Soudain l’atmosphère dans la pièce changea. Elle se fit légèrement plus lourde. Je n’en compris pas la raison avant qu’une voix vienne se mêler à la conversation.
— Vraiment, princesse ? Tu ne vois aucune raison de m’épouser ? Je suis pourtant quelqu’un de charmant quand on apprend à me connaitre, déclara Alcide en entrant dans le salon.
— Et je suis persuadée que plein de femmes envient cette union et donneraient cher pour être à ma place, dis-je en roulant des yeux. C’est bien ça ?, poursuivis-je en me tournant pour planter mon regard dans celui de l’homme qui se tenait à l’entrée de la pièce.
Alcide rit et s’avança vers nous, sans me lâcher des yeux.
— En quelque sorte… Mais je crois que tes arguments contre ce mariage ne tiennent pas debout.
— Vraiment ? Mais fait nous en donc la démonstration, l’invitais-je sarcastique en me redressant sur mon fauteuil.
— Premièrement, personne ne t’a demandé ton avis, mais si ça fait été le cas tu aurais accepté. Tu refuses maintenant seulement parce que tu es blessée dans ton égo. Deuxièmement, on ne se connait pas, mais on peut toujours apprendre. On ne juge pas un livre à sa couverture, non ?
Il avançait d’un pas à chaque contre-argument. Il s’approchait dangereusement du fauteuil où j’étais installée et moi je ne pouvais pas détourner le regard de son impressionnante stature.
— Troisièmement, dix ans ce n’est pas tant que ça, il y a des mariages avec des écarts d’âge bien plus important. Estime-toi heureuse que je ne sois pas un vieillard rongé par la maladie. Un fils de Zeus, ce n’est pas si mal !
Un pas de plus.
— Quatrièmement, la plupart des femmes de ton âge sont mariées, si elles ne sont pas déjà mères.

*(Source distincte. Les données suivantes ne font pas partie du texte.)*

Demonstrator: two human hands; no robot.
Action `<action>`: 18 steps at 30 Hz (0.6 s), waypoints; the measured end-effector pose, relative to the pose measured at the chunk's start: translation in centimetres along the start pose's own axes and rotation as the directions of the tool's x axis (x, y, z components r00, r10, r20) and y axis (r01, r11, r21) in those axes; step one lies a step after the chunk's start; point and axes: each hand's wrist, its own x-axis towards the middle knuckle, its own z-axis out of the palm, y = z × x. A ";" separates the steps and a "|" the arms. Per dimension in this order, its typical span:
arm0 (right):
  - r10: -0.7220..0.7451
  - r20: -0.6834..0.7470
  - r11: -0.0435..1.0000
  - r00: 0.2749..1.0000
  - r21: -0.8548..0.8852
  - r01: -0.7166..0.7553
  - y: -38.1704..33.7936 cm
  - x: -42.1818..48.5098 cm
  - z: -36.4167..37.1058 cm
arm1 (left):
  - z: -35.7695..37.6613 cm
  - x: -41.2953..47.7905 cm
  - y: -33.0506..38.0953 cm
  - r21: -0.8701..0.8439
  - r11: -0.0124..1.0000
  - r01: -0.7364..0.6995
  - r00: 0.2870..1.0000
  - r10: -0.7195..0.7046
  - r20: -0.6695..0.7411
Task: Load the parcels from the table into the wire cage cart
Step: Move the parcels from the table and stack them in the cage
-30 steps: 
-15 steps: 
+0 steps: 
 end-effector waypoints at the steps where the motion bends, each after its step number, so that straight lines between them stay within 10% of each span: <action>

Encore un pas. La tension montait dangereusement. On aurait dit qu’un fil était en train de se tendre entre nous, prêt à se rompre à tout moment.
— Cinquièmement, je suis entièrement d’accord avec toi là-dessus, c’est barbare. Tu vois, ça nous fait déjà un point commun !
Alcide se tenait vraiment proche de moi. Encore un pas ou deux et je pourrais sentir son souffle.
— Sixièmement, tu n’es pas une piètre récompense, et à choisir je te préfère toi à tes cousines. Sans vouloir t’offenser Antigone.
— Sans rancune, je comprends, répondit ma cousine.
Alcide s’avança d’un dernier pas. Il touchait le fauteuil à présent.
— Septièmement…. Qui a dit que moi je ne voulais pas de ce mariage ?, murmura-t-il à mon oreille.
Je devins rouge comme une pivoine. Alcide se redressa, un léger sourire au coin des lèvres. Il s’apprêtait à quitter le salon, quand, sur le pas de la porte, il se retourna et dit :
— Tu vois Még, il n’y a en réalité que de bonnes raisons de m’épouser.
Puis il partit en fermant la porte derrière lui. Ce n’est qu’à cet instant que je me rendis compte que j’avais retenu mon souffle tout du long et que j’étais sur le point de suffoquer.
— Je ne sais pas toi, mais moi en tout cas, il m’a convaincue, s’exclama Antigone hilare.